TOKYO — Japanese officials struggled through the day on Tuesday to explain why it had taken them a month to disclose large-scale releases of radioactive material in mid-March at a crippled nuclear power plant, as the government and an electric utility disagreed on the extent of continuing problems there.
A policeman watched colleagues prepare to transport a body by van in Minamisoma, Japan, on Thursday, inside a deserted nuclear evacuation zone.The government announced Tuesday morning that it had raised its rating of the severity of the accident at the Fukushima Daiichi Nuclear Power Station to 7, the worst on an international scale, from 5. Officials said that the reactor had released one-tenth as much radioactive material as the Chernobyl accident in 1986, but still qualified as a 7 according to a complex formula devised by the International Atomic Energy Agency.

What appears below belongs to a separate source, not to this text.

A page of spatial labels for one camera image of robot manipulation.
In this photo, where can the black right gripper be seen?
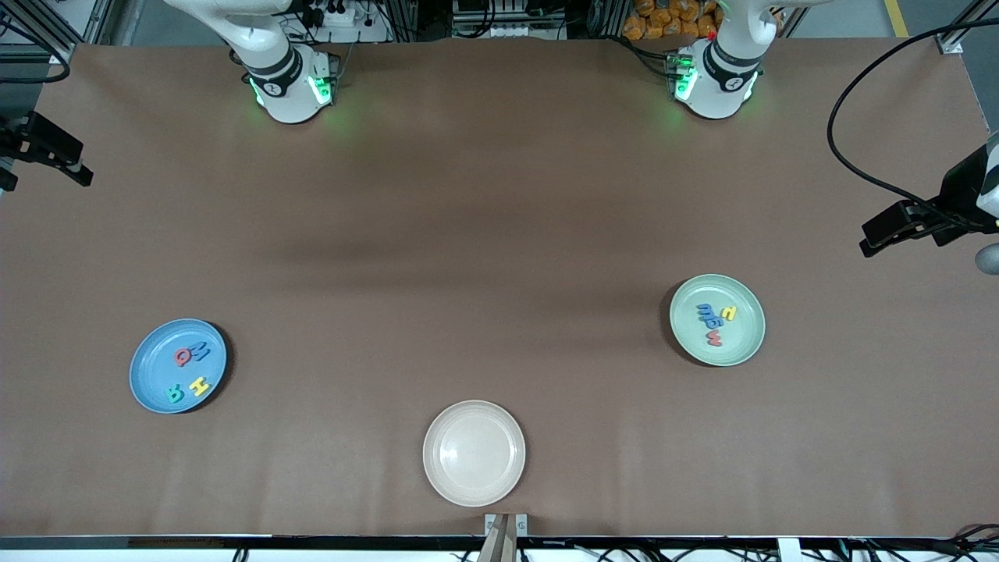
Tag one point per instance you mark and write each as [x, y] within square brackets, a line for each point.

Japan’s new assessment was based largely on computer models showing very heavy emissions of radioactive iodine and cesium from March 14 to 16, just after the earthquake and tsunami rendered the plant’s emergency cooling system inoperative. The nearly monthlong delay in acknowledging the extent of these emissions is a fresh example of confused data and analysis from the Japanese, and put the authorities on the defensive about whether they have delayed or blocked the release of information to avoid alarming the public.
Seiji Shiroya, a commissioner of Japan’s Nuclear Safety Commission, an independent government panel that oversees the country’s nuclear industry, said that the government had delayed issuing data on the extent of the radiation releases because of concern that the margins of error had been large in initial computer models. But he also suggested a public policy reason for having kept quiet.

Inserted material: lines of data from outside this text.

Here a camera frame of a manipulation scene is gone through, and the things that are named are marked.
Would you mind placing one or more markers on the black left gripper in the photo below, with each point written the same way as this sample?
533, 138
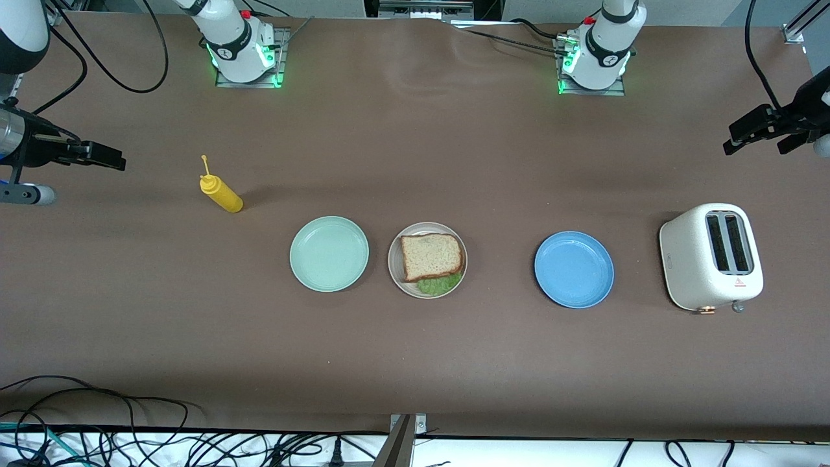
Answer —
806, 111

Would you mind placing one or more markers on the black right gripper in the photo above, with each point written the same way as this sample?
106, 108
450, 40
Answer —
35, 146

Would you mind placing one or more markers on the yellow mustard squeeze bottle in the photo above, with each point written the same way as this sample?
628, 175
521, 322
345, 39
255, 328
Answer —
224, 194

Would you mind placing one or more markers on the beige plate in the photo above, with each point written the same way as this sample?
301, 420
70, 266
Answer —
394, 259

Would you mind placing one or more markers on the brown bread slice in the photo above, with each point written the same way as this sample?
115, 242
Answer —
431, 256

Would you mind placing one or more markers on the green lettuce leaf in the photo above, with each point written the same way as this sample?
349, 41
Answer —
441, 284

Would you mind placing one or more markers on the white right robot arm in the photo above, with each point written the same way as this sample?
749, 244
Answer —
233, 39

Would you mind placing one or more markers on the blue plate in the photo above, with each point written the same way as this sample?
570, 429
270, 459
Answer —
574, 269

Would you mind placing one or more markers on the mint green plate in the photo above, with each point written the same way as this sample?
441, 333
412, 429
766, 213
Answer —
329, 254

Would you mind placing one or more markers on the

“Some foreigners fled the country even when there appeared to be little risk,” he said. “If we immediately decided to label the situation as Level 7, we could have triggered a panicked reaction.”
The Japanese media, which has a reputation for passivity but has become more aggressive in response to public unhappiness about the nuclear accident, questioned government leaders through the day about what the government knew about the accident and when it knew it.

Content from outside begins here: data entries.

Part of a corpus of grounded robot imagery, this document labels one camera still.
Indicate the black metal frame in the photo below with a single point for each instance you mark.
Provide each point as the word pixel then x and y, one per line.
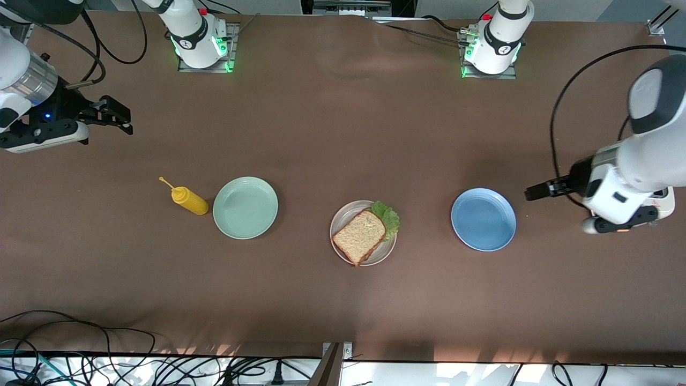
pixel 305 6

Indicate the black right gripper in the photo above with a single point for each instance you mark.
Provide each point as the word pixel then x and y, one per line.
pixel 65 102

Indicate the aluminium frame rail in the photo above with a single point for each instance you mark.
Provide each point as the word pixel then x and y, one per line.
pixel 656 29

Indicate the black power plug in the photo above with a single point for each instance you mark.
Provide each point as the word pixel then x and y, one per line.
pixel 277 375

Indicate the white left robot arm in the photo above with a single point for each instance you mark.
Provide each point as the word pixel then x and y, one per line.
pixel 654 155

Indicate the brown bread slice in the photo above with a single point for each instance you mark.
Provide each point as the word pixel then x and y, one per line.
pixel 359 236

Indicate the blue plate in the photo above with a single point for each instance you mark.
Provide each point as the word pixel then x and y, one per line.
pixel 483 220

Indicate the green plate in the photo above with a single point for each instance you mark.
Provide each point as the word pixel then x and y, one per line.
pixel 245 208

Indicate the beige plate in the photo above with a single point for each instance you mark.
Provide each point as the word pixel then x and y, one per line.
pixel 345 213

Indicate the white toaster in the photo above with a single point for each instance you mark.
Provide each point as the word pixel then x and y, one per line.
pixel 667 202

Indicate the yellow mustard squeeze bottle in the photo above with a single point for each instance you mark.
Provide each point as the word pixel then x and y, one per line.
pixel 193 202

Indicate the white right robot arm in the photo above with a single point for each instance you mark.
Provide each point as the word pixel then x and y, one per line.
pixel 193 37

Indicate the green lettuce leaf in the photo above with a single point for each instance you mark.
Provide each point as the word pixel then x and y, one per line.
pixel 390 220

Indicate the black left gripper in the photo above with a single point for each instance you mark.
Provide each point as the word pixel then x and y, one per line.
pixel 579 174

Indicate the grey power strip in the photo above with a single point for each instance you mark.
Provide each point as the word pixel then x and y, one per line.
pixel 351 6

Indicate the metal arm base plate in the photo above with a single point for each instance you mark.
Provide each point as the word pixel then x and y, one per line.
pixel 509 74
pixel 233 48

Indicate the aluminium profile post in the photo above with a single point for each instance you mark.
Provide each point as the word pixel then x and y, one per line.
pixel 332 370

Prime Minister Naoto Kan gave a nationally televised speech and press conference in the early evening to call for national rebuilding, but ended up defending his government’s handling of information about the accident.
“What I can say for the information I obtained — of course the government is very large, so I don’t have all the information — is that no information was ever suppressed or hidden after the accident,” he said. “There are various ways of looking at this, and I know there are opinions saying that information could have been disclosed faster. However, as the head of the government, I never hid any information because it was inconvenient for us.”
Junichi Matsumoto, a senior nuclear power executive from the plant’s operator, the Tokyo Electric Power Company, fanned public fears about radiation when he said at a separate news conference on Tuesday morning that the radiation release from Daiichi could, in time, surpass levels seen in 1986.
“The radiation leak has not stopped completely, and our concern is that it could eventually exceed Chernobyl,” Mr. Matsumoto said.
But Hidehiko Nishiyama, deputy director general of Japan’s nuclear regulator, the Nuclear and Industrial Safety Agency, said in an interview on Tuesday evening that he did not know how the company had come up with its estimate. “I cannot understand their position,” he said.
He speculated that Tokyo Electric was being “prudent and thinking about the worst-case scenario,” adding, “I think they don’t want to be seen as optimistic.”
Mr. Nishiyama said that his agency did not expect another big escape of radiation from Daiichi, saying that “almost all” the material that is going to escape has already come out. He said that the rate of radiation release had peaked in the early days after the March 11 earthquake, and that the rate of radiation had dropped by 90 percent since then.
The peak release in emissions of radioactive particles took place following hydrogen explosions at three reactors, as technicians desperately tried to pump in seawater to keep the uranium fuel rods cool, and bled radioactive gas from the reactors in order to make room for the seawater.
Mr. Nishiyama took pains to say — and other nuclear experts agreed — that the Japanese accident posed fewer health risks than Chernobyl.